Governor of Jerusalem
- In office 1091–1098
- Preceded by: Artuk Bey

Bey of Artukids
- In office 1102–1104
- Succeeded by: İbrahim of Artukids

Personal details
- Born: unknown
- Died: 1104

Military service
- Allegiance: Seljuq Empire
- Battles/wars: Battle of Harran

= Sökmen (Artuqid) =

Early 12th century Turkish Bey

Sökmen (also called Moinuddin Sokman, Muʿīn ad-Dīn Soqman or Soqman ibn Artuq) was a Turkish emir of the Seljuk Empire in the early 12th century.

==Biography==
===Origin===

His father was Artuk, a commander in the Seljuk Empire. He supported Tutush I, a member of the Seljukid house whose province was Greater Syria. As such, Artuk and his son Sökmen aided Tutush in the battle of Ain Salm against the rebellious Suleiman ibn Qutalmish. They were then rewarded with the governorship of Jerusalem. After Artuk's death in 1091, Sökmen and his brother Ilghazi became the co-governors of the city. In 1093, a revolt broke out and an unknown group captured the Tower of David. Pitched battles were fought in the street by the Turkomans as the brothers struggled to get the situation under control.
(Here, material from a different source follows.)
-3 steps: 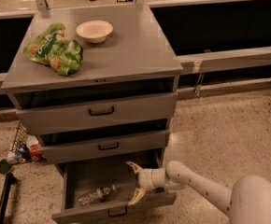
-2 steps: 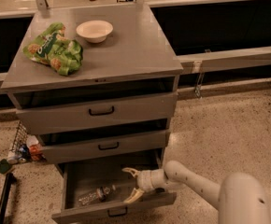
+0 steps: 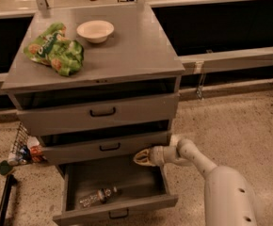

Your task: Pick water bottle from bottom drawer and place on counter

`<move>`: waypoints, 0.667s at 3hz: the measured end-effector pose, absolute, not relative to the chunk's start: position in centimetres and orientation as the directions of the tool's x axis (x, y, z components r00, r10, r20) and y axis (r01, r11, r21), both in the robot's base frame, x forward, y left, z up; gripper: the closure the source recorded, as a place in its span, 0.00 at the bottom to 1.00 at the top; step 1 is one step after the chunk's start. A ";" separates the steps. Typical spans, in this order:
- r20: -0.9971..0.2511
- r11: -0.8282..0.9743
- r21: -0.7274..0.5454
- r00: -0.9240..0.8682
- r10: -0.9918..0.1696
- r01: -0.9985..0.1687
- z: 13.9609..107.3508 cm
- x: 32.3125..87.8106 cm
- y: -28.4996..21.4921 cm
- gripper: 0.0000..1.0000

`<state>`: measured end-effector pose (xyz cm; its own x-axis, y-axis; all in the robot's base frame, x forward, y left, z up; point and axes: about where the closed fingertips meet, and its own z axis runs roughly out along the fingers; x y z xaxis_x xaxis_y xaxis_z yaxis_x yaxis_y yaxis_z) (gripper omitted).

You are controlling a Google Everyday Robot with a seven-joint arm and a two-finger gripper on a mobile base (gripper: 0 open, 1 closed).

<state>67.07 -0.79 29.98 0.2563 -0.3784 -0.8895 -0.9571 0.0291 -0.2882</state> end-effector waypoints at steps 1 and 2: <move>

===In Anatolia and Syria===
Sökmen spent much of his time in Anatolia and Syria. After Tutush's death in 1095, Sökmen took service with Ridwan of Aleppo, Tutush's son. Sökmen made use of the fight between Ridwan and his brother Duqaq to a gain a territory of his own around Suruç (now a district center in Şanlıurfa Province of Turkey). Soon after, Sökmen and his brother lost their position in Jerusalem when it was taken by the Fatimids in 1098. Sökmen abandoned the city and moved to north.

In 1098, the Seljuk Empire formed an army under the command of Kerbogha of Mosul to assist Yağısıyan during the siege of Antioch. Sökmen took part in this army. But the campaign was a failure and the army arrived a few days after Antioch surrendered. In 1101, Baldwin I of Jerusalem captured Suruç.

===Sökmen’s beylik===
Kerbogha died in 1102 and during the ensuing struggle to control Musul, Sökmen supported Musa, the viceroy of Musul. For his services, Musa granted the city Hasankeyf to Sökmen. Sökmen founded a small beylik around Hasankeyf. This beylik is now considered one of the three Arkukid beyliks. (The other two were İlghazi's Mardin beylik and Harput beylik.) The Hasankeyf beylik survived through 1231.

After being a bey, he supported his brother Ilghazi who had recently been dismissed from his post as a Seljukid shihna in Baghdad. In 1104, in the battle of Harran he defeated a Crusader army. In this battle he took Baldwin II of Jerusalem and Joscelin I captive.

===Death===
Toghtekin, the ruler of Damascus asked Sökmen to support him against the Crusaders. Sökmen agreed; but on the way to Damascus, at al-Qaryatayn, he died of a pertussis in October 1104.